DESCRIPTION OF THE TASK: I would like the lines below, from the one with "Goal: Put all" through the one with "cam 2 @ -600", copied exactly and without any pictures.

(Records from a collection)
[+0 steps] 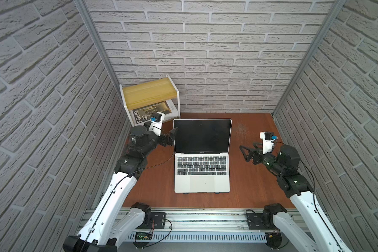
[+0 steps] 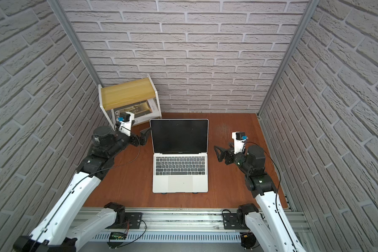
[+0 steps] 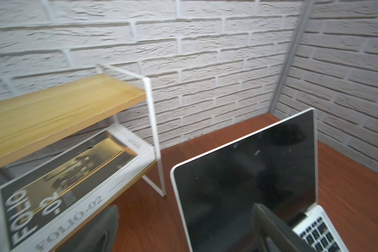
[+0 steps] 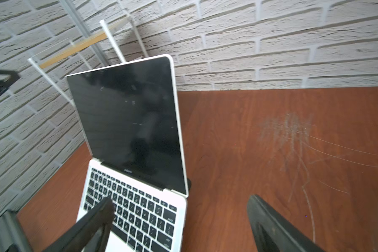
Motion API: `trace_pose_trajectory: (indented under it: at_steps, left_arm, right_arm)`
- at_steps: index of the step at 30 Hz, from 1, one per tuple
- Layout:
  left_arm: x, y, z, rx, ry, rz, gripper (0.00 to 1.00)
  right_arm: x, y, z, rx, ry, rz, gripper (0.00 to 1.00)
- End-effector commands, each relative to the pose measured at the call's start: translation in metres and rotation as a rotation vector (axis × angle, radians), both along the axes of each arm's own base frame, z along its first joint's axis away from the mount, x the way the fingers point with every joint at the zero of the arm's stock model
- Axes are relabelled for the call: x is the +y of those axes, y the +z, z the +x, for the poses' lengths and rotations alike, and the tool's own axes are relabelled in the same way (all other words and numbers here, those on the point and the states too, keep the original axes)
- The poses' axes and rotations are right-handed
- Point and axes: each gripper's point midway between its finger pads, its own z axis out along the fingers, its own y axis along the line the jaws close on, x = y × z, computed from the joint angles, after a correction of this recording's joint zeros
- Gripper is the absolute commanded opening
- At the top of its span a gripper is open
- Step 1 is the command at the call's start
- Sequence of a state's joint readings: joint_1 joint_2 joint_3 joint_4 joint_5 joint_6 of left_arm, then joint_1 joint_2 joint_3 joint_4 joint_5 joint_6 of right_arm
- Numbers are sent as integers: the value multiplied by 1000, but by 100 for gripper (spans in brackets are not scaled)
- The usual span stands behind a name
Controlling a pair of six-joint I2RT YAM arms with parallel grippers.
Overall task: Close the laptop lid and set it aside
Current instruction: Close the lid of the laptop.
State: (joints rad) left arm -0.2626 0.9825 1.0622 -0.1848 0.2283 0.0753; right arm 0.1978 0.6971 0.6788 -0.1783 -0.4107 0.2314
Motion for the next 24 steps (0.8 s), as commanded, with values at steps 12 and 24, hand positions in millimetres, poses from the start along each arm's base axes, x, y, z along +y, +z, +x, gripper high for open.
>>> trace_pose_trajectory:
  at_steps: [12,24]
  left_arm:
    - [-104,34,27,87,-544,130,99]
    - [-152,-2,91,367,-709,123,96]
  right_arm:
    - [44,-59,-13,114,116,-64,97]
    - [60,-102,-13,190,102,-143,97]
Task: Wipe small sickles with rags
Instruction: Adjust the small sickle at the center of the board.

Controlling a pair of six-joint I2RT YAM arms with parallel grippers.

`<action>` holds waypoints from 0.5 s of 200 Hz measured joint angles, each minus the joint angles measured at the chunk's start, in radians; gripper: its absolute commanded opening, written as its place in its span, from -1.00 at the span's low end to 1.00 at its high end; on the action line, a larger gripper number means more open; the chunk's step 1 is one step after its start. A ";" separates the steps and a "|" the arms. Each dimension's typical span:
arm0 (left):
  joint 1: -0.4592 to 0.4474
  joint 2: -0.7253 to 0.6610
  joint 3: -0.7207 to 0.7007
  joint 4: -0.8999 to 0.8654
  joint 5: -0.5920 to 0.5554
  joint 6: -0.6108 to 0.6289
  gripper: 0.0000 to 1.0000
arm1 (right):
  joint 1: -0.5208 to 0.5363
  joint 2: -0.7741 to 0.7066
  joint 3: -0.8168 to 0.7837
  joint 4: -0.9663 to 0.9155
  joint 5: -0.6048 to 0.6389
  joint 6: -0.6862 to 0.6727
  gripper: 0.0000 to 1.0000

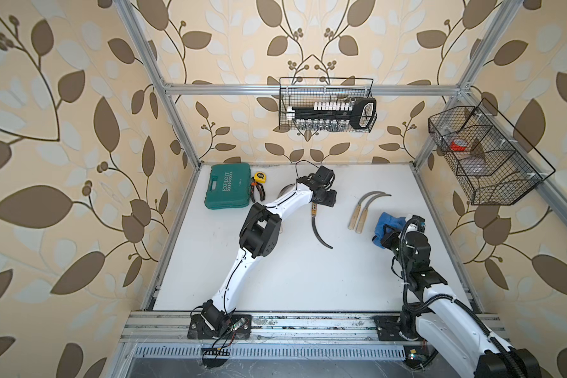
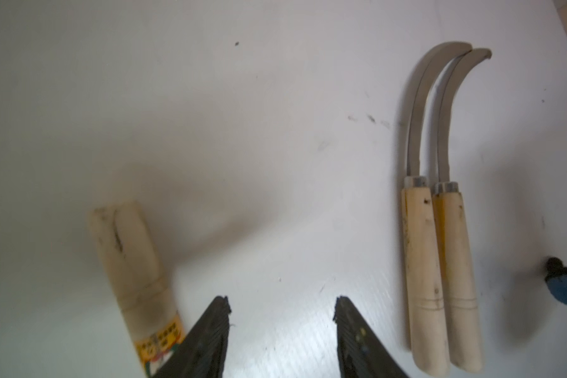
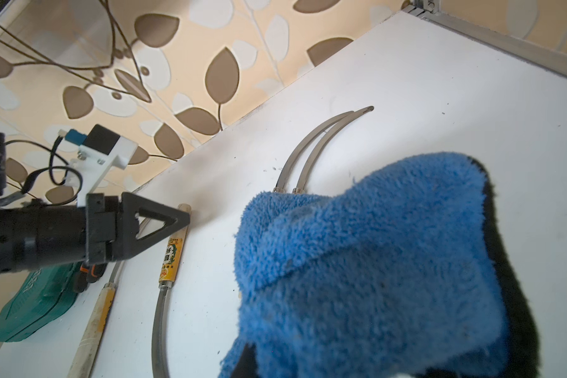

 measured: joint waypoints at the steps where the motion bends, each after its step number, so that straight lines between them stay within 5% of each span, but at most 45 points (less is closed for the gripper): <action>1: 0.000 0.003 0.003 0.000 0.000 0.000 0.09 | 0.000 0.000 0.000 0.000 0.000 0.000 -1.00; 100: 0.005 0.073 0.029 -0.055 -0.148 0.044 0.08 | 0.000 0.002 0.000 0.016 -0.018 0.000 -1.00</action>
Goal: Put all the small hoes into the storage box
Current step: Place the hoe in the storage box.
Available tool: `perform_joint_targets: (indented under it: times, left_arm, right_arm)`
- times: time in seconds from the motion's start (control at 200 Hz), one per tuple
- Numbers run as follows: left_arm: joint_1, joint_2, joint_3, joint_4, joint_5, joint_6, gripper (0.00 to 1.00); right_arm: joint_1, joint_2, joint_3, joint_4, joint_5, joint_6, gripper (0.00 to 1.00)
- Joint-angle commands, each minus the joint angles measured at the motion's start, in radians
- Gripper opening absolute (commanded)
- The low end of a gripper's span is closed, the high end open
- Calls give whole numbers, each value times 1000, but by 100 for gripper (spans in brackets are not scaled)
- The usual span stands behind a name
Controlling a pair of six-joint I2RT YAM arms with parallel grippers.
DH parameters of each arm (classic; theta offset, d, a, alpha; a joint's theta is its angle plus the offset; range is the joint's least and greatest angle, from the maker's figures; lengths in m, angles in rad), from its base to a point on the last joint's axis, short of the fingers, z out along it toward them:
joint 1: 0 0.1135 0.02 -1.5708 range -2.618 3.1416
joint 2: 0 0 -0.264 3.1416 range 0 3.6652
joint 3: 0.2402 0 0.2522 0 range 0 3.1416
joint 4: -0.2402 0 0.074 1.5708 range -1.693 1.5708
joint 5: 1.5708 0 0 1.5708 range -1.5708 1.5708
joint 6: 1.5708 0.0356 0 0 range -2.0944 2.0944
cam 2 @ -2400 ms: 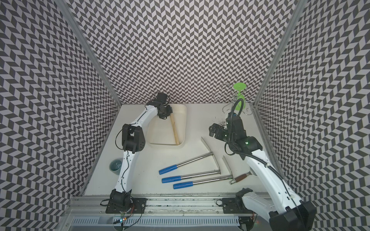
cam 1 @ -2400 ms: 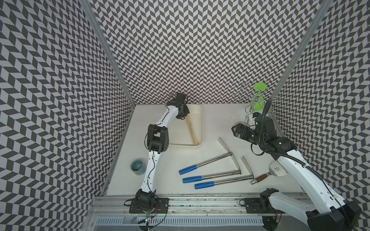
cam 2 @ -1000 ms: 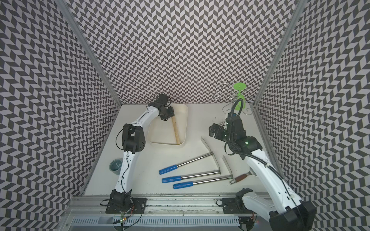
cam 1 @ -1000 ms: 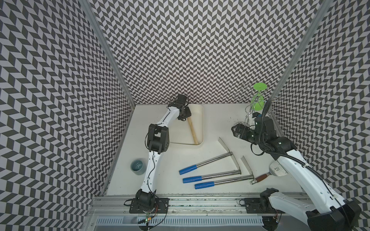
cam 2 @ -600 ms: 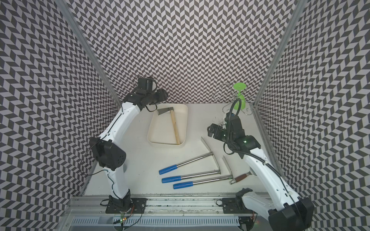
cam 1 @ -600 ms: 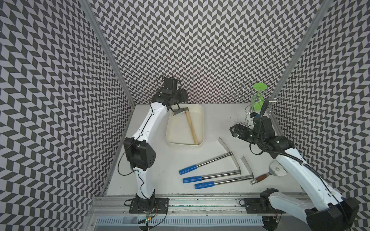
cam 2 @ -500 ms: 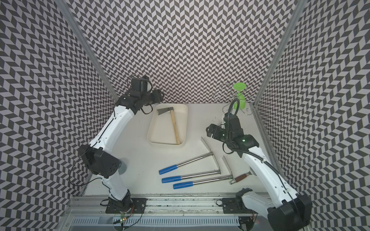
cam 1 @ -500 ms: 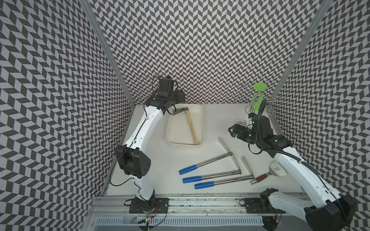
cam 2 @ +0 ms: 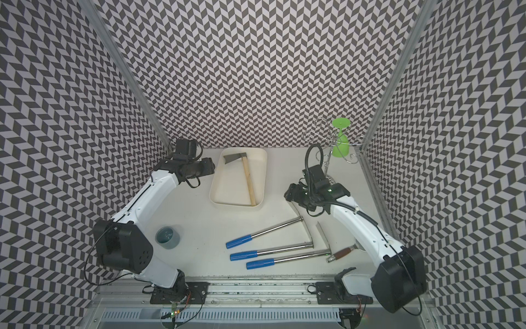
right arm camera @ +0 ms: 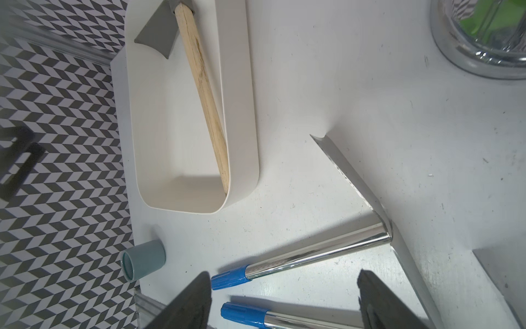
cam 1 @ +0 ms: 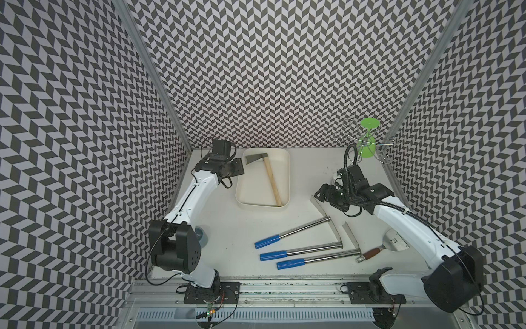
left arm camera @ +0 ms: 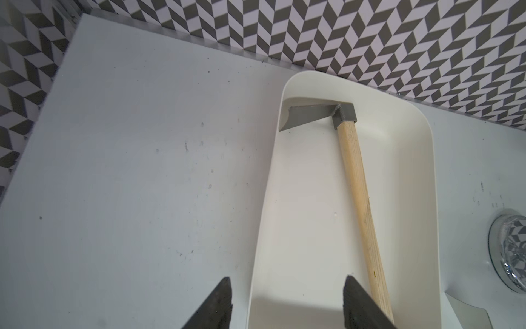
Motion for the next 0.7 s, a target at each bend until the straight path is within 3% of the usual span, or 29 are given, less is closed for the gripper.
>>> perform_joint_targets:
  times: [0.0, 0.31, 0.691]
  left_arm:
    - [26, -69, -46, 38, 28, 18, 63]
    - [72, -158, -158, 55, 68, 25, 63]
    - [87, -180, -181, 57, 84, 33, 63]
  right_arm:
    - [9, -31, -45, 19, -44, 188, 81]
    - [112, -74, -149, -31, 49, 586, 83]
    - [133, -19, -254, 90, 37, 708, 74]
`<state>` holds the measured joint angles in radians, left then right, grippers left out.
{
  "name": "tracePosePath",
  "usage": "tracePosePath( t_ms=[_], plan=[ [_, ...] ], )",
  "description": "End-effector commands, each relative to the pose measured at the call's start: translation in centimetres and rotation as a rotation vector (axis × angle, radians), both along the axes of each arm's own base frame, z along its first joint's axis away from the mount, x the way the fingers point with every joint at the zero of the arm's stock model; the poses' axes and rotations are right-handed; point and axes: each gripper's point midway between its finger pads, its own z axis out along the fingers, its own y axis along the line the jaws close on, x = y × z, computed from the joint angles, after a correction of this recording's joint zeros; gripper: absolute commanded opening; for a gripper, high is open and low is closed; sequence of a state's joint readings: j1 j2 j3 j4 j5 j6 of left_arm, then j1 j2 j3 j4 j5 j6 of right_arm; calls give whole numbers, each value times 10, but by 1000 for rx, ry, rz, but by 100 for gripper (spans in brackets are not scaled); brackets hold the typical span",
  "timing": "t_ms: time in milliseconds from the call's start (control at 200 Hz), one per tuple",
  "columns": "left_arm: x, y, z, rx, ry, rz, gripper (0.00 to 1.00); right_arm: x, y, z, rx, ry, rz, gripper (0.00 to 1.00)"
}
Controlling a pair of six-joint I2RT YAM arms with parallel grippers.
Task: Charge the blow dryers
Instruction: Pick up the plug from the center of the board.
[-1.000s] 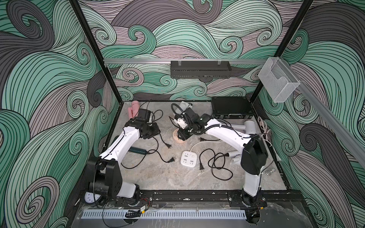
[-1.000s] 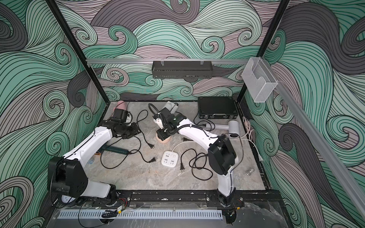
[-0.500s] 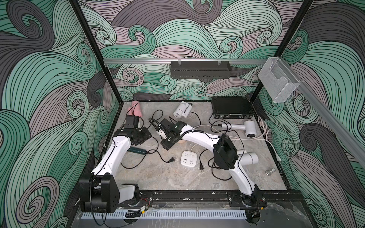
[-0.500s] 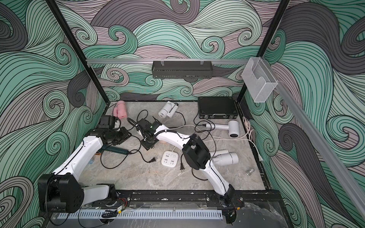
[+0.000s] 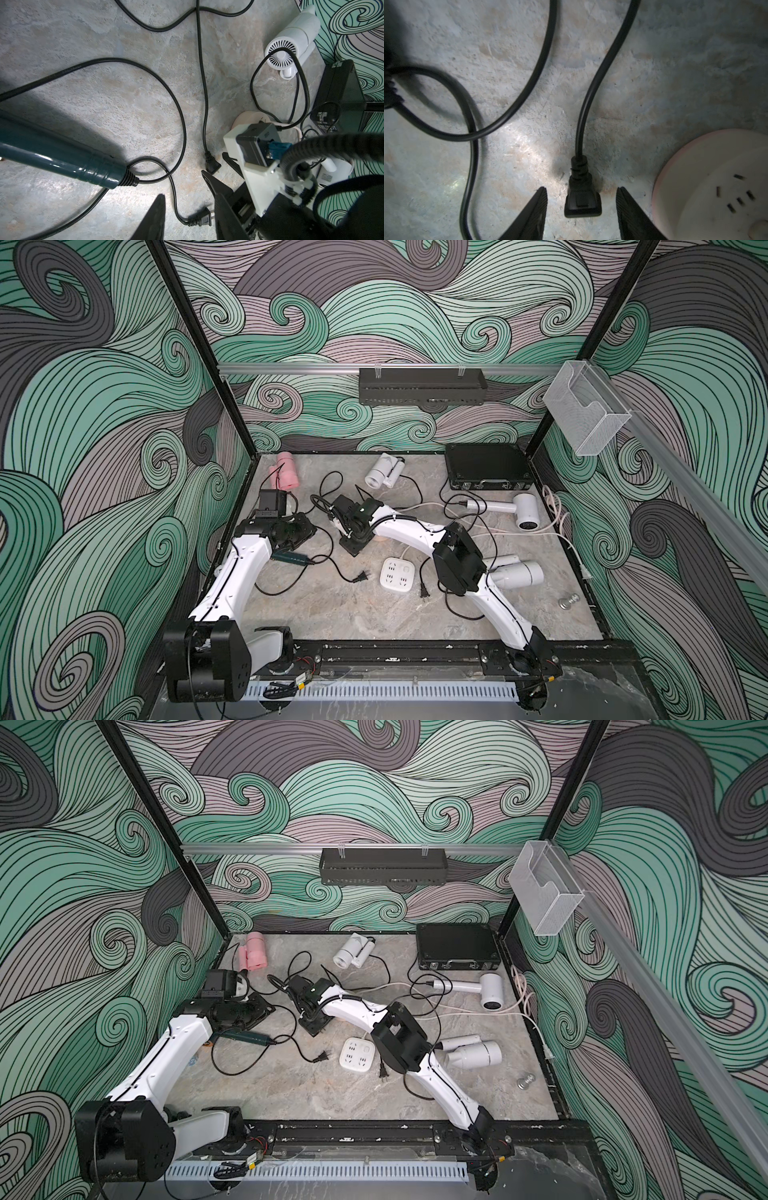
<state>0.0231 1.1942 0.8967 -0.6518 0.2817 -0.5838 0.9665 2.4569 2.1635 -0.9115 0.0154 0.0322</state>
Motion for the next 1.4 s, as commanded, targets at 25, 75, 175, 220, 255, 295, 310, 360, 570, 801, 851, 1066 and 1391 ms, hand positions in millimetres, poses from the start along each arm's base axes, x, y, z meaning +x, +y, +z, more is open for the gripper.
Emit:
tracePosePath(
  t_ms=[25, 75, 175, 220, 255, 295, 310, 360, 570, 801, 851, 1066, 1391],
  plan=[
    [-2, -1, 5, -7, -12, -14, 39, 0, -10, -7, -53, -1, 14, 54],
    [-2, -1, 3, -9, -9, -14, 39, -2, -12, -8, -59, 4, 18, 54],
    [-2, -1, 2, -13, -3, -12, 39, -6, -16, -12, -70, 16, 25, 53],
    [-2, -1, 2, -13, -2, -12, 39, -7, -16, -14, -70, 24, 28, 51],
    [-2, -1, 2, -15, 2, -11, 39, -8, -16, -15, -68, 29, 30, 50],
    [-2, -1, 1, -14, 6, -11, 39, -8, -15, -16, -65, 32, 31, 49],
    [-2, -1, 1, -13, 7, -12, 39, -8, -15, -16, -64, 34, 30, 49],
    [-2, -1, 1, -13, 10, -12, 39, -8, -14, -15, -58, 35, 30, 45],
    [-2, -2, 0, -18, 16, -11, 38, -10, -13, -14, -50, 37, 38, 38],
    [-5, -14, -1, -76, 13, -61, 33, -11, -10, -13, -31, 39, 46, 33],
    [-7, -16, -2, -91, 15, -72, 32, -10, -9, -12, -24, 41, 45, 32],
    [-12, -20, -3, -116, 22, -87, 32, -8, -6, -12, 3, 51, 48, 37],
    [-10, -22, -4, -131, 32, -92, 32, -5, -3, -12, 29, 42, 45, 38]
  ],
)
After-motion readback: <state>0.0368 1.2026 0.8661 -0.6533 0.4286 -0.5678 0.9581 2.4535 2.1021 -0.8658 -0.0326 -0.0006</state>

REPLY:
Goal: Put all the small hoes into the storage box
Current step: Place the hoe in the storage box.
Available tool: `perform_joint_targets: (indented under it: times, left_arm, right_arm)`
- times: time in seconds from the motion's start (control at 200 Hz), one per tuple
- Numbers run as follows: left_arm: joint_1, joint_2, joint_3, joint_4, joint_5, joint_6, gripper (0.00 to 1.00); right_arm: joint_1, joint_2, joint_3, joint_4, joint_5, joint_6, gripper (0.00 to 1.00)
- Joint-angle commands, each minus the joint angles measured at the motion's start, in radians
- Gripper opening absolute (commanded)
- The low end of a gripper's span is closed, the high end open
- Calls give whole numbers, each value times 1000, but by 100 for gripper (spans in brackets are not scaled)
- The usual span stands behind a name
Controlling a pair of six-joint I2RT YAM arms with parallel grippers.
DH parameters of each arm (classic; theta offset, d, a, alpha; a joint's theta is its angle plus the offset; range is the joint's least and greatest angle, from the maker's figures; lengths in m, angles in rad), from its base to a point on the last joint's axis, short of the fingers, z out along it toward them:
joint 1: 0 0.1135 0.02 -1.5708 range -2.618 3.1416
joint 2: 0 0 -0.264 3.1416 range 0 3.6652
joint 3: 0.2402 0 0.2522 0 range 0 3.1416
joint 4: -0.2402 0 0.074 1.5708 range -1.693 1.5708
joint 5: 1.5708 0 0 1.5708 range -1.5708 1.5708
joint 6: 1.5708 0.0356 0 0 range -2.0944 2.0944
cam 2 @ -2400 ms: 
cam 1 @ -2400 ms: 
cam 2 @ -1000 ms: 
cam 1 @ -1000 ms: 
cam 2 @ -600 ms: 

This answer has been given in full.